The Comitê Brasileiro de Interesse Nacional Palestino (Brazilian Palestinian National Interest Committee) is a grassroots movement representing the interests of Palestinian nationals in Brazil, and whose principal mission is to work with the legislative body of Brazil on legislation that strengthens the relationship between Brazil and Palestinians.

The movement positions itself through accords and agreements the Palestine Liberation Organization (PLO) formed on behalf of the Palestinian people living in the Palestinian territories or in exile.

Founded by members of the Palestinian Diaspora, the movement continues to gain support by members of the Palestinian Central Council and the Palestinian National Council and strives to bridge the gap between Palestinian nationals and the nation of Brazil and ensure that Brazilian support for an independent Palestinian state remains vital.

==History==

In 1993, The United States brought both the Palestinians and the Israelis to Washington. The late PLO Chairman, Yasser Arafat, sat together with Shimon Peres, the late Israeli President, and in meetings with U.S. leaders they established the Palestinian National Authority (PNA). Chairman Arafat was then democratically elected as first President of the PNA. Later, many countries (with the exception of a few) allowed the PNA to be the only representation of the Palestinian people.

This continues to this day, with the PNA not being recognized as the voice of the Palestinian people. The Brazilian Palestinian National Interest Committee, a non-profit grassroots movement, wishes to change that, with the ultimate goal of establishing a separate Palestinian state.

== Achievements ==

Brazil-Palestine Relations

2/13/2008 - Brazilian Foreign Minister Celso Amorim and Palestinian Foreign Minister Riyad al-Malki sign a Brazilian Palestinian National Interest Committee fostered agreement that designates Palestine as a major Arab League ally of Brazil.
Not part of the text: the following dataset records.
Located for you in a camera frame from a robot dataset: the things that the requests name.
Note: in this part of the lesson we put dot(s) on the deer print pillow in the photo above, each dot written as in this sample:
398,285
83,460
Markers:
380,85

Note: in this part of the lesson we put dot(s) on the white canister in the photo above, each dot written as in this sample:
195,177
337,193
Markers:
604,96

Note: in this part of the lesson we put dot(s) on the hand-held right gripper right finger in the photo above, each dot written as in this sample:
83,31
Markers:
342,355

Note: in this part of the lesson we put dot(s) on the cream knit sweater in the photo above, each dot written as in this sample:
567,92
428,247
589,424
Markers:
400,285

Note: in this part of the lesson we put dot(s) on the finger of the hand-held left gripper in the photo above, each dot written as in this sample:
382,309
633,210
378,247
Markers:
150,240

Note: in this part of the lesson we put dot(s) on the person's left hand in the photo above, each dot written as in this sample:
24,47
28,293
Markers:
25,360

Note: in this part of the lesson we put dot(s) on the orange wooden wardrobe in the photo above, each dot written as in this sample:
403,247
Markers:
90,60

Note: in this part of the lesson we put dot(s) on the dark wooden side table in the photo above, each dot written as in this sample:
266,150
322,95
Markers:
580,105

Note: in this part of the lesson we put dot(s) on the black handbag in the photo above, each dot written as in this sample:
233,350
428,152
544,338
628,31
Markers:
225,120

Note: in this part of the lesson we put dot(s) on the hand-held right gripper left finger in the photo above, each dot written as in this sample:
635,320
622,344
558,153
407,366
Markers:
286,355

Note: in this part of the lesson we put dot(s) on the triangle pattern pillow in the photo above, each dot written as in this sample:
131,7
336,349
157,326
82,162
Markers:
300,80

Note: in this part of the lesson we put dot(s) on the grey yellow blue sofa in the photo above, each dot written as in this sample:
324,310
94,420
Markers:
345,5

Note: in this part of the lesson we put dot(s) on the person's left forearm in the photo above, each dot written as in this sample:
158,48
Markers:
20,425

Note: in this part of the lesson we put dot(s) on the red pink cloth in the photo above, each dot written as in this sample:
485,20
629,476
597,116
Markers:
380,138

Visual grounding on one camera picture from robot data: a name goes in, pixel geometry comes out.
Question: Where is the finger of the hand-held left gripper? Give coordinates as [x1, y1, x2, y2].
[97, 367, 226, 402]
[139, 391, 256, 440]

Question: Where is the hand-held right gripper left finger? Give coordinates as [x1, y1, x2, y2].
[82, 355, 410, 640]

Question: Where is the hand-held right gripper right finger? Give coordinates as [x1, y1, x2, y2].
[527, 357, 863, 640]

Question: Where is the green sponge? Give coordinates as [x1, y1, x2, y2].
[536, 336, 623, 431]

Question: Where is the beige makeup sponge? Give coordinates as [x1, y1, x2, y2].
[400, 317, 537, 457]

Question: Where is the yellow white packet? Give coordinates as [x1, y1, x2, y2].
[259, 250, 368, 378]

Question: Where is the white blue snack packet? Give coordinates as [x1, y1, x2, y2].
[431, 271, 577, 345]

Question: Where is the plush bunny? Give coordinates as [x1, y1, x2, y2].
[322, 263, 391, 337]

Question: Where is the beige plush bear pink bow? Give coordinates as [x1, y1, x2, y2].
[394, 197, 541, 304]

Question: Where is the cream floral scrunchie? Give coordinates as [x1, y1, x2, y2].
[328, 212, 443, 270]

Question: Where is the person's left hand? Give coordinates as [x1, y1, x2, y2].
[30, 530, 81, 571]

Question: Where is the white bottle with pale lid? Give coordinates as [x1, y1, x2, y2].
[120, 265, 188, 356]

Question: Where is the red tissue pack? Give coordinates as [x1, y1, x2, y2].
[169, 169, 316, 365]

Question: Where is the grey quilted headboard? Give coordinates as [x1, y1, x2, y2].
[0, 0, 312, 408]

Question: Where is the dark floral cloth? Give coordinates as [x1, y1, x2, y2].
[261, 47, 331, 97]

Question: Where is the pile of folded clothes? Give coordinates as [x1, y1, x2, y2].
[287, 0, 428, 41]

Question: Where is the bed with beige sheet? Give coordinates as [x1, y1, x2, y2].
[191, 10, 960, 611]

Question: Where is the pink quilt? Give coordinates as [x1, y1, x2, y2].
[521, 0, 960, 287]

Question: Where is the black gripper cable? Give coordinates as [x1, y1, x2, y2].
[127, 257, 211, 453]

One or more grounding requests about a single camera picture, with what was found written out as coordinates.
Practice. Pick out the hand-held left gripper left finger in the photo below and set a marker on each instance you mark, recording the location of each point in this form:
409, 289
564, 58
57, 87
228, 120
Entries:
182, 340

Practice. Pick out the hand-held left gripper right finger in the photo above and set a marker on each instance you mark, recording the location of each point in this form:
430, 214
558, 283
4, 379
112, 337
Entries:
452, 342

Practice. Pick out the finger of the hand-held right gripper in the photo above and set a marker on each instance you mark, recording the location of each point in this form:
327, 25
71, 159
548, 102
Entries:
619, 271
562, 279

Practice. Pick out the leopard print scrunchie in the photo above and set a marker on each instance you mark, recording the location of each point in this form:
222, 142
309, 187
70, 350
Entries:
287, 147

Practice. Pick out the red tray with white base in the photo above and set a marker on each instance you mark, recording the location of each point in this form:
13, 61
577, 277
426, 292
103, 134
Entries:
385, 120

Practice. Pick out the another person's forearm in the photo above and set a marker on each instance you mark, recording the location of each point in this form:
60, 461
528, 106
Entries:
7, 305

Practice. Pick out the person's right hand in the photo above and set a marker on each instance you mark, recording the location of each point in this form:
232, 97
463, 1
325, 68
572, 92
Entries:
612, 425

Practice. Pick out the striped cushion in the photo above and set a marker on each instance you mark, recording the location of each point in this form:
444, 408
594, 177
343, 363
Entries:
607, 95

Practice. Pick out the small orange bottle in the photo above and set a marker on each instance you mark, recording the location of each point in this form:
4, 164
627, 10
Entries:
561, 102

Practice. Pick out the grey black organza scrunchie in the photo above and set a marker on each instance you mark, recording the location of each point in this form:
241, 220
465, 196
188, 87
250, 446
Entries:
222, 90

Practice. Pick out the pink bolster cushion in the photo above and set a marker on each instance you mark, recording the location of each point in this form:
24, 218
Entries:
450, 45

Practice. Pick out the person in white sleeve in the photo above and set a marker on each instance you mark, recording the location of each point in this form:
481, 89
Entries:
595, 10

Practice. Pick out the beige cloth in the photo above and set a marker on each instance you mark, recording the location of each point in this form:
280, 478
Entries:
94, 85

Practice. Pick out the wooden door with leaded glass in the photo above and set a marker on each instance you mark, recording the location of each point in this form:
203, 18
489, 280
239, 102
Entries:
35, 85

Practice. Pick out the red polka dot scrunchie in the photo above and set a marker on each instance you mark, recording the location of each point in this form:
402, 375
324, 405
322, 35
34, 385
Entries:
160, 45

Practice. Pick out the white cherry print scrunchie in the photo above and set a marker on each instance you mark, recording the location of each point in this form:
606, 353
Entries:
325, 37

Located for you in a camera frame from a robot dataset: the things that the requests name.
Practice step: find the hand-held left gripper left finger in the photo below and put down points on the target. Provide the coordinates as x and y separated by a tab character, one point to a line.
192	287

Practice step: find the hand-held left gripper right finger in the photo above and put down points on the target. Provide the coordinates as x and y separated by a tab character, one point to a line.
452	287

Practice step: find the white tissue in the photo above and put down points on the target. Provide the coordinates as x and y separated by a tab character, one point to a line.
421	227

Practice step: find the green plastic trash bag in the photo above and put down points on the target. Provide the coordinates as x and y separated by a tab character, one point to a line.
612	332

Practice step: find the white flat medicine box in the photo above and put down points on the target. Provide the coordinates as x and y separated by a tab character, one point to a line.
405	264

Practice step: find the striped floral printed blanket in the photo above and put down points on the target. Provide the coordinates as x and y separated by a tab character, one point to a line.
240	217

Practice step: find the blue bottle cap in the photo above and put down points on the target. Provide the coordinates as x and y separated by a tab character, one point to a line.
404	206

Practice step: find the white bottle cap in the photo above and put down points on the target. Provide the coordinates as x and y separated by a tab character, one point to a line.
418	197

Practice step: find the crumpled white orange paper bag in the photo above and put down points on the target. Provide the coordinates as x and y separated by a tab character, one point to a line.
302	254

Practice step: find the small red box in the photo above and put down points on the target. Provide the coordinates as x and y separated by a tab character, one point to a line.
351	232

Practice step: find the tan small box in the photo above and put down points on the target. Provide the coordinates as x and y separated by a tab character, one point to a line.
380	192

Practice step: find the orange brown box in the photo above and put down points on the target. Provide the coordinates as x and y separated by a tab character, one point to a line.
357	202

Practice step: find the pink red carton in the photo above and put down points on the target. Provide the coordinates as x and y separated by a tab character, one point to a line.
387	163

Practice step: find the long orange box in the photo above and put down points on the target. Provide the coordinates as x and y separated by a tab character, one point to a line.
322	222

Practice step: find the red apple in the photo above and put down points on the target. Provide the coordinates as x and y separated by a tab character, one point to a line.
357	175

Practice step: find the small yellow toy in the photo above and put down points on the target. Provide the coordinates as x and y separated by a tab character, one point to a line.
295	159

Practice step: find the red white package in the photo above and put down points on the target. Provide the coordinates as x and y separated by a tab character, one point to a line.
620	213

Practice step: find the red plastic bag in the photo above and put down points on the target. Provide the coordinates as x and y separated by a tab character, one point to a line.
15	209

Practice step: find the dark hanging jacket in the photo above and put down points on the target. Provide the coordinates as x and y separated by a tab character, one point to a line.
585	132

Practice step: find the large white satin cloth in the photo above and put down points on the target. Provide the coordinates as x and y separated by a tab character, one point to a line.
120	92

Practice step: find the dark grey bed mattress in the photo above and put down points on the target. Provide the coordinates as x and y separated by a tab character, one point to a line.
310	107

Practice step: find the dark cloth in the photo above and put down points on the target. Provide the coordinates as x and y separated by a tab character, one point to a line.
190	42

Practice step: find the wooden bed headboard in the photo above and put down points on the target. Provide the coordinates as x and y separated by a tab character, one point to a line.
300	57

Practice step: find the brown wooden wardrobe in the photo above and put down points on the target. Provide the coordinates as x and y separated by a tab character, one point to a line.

The agreement comprises one of the most comprehensive agreements ever signed between the two countries, marking a major turning point in their relations. The agreement emphasizes the importance of working together to be aware of the value of their distinctive dialogue and agree to regular discussions and periodic meetings between the presidents, between the ministers of foreign affairs, and between the council of ministers and executive committees of both nations.

Palestinian-Israeli Peace

10/23/2008 - Palestine obtained in meetings stimulated by the Brazilian Palestinian National Interest Committee, the commitment of Brazilian President Luiz Inácio Lula da Silva to assist with peace negotiations in relation to the Right of Return of Palestinians to the Holy Land, in the conversations that will take place in November–December 2008 with president Nicolas Sarkozy, of France, and Dmitri Medvedev, of Russia.